> _Problem_
Retype the material, please. Every line must match.
Given information START
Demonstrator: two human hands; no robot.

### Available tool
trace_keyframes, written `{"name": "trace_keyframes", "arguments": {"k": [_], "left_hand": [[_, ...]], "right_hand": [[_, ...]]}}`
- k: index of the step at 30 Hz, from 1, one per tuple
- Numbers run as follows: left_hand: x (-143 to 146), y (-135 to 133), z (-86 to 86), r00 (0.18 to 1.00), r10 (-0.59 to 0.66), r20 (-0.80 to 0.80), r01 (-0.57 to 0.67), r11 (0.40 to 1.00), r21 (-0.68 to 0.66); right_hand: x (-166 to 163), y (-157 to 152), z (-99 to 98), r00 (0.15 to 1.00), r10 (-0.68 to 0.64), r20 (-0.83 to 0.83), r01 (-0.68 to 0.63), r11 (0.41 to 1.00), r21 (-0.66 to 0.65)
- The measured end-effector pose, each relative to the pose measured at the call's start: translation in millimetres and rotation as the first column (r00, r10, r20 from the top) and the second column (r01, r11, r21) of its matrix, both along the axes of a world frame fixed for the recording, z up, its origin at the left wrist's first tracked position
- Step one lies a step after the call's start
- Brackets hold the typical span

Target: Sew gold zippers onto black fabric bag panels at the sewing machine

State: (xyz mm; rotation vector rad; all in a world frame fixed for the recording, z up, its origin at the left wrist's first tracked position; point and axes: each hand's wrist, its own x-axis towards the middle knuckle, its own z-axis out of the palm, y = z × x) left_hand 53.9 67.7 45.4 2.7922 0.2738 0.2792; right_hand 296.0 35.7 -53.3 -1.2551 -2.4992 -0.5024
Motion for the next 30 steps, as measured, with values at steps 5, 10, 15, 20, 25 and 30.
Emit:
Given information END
> _Result for this task_
Demonstrator: two human hands; no robot.

### Available tool
trace_keyframes, written `{"name": "trace_keyframes", "arguments": {"k": [_], "left_hand": [[_, ...]], "right_hand": [[_, ...]]}}`
- k: index of the step at 30 Hz, from 1, one per tuple
- Numbers run as follows: left_hand: x (-143 to 146), y (-135 to 133), z (-86 to 86), r00 (0.18 to 1.00), r10 (-0.59 to 0.66), r20 (-0.80 to 0.80), r01 (-0.57 to 0.67), r11 (0.40 to 1.00), r21 (-0.68 to 0.66); right_hand: x (-166 to 163), y (-157 to 152), z (-99 to 98), r00 (0.15 to 1.00), r10 (-0.68 to 0.64), r20 (-0.83 to 0.83), r01 (-0.68 to 0.63), r11 (0.41 to 1.00), r21 (-0.66 to 0.65)
- The measured end-effector pose, each relative to the pose measured at the call's start: translation in millimetres and rotation as the first column (r00, r10, r20 from the top) and the second column (r01, r11, r21) of its matrix, both along the axes of a world frame fixed for the recording, z up, its origin at the left wrist's first tracked position
- Step one lies a step after the call's start
- Brackets hold the typical span

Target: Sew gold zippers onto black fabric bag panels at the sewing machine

State: (xyz mm; rotation vector rad; all in a world frame fixed for the recording, z up, its origin at the left wrist's first tracked position; point and axes: each hand's wrist, its own x-axis towards the middle knuckle, its own z-axis out of the palm, y = z × x) left_hand 53.9 67.7 45.4 2.7922 0.2738 0.2792; right_hand 296.0 35.7 -53.3 -1.2551 -2.4992 -0.5024
Motion for the next 30 steps, as measured, with values at steps 5, 10, 15, 20, 25 and 30.
Emit:

What was asked for in the exercise is now done.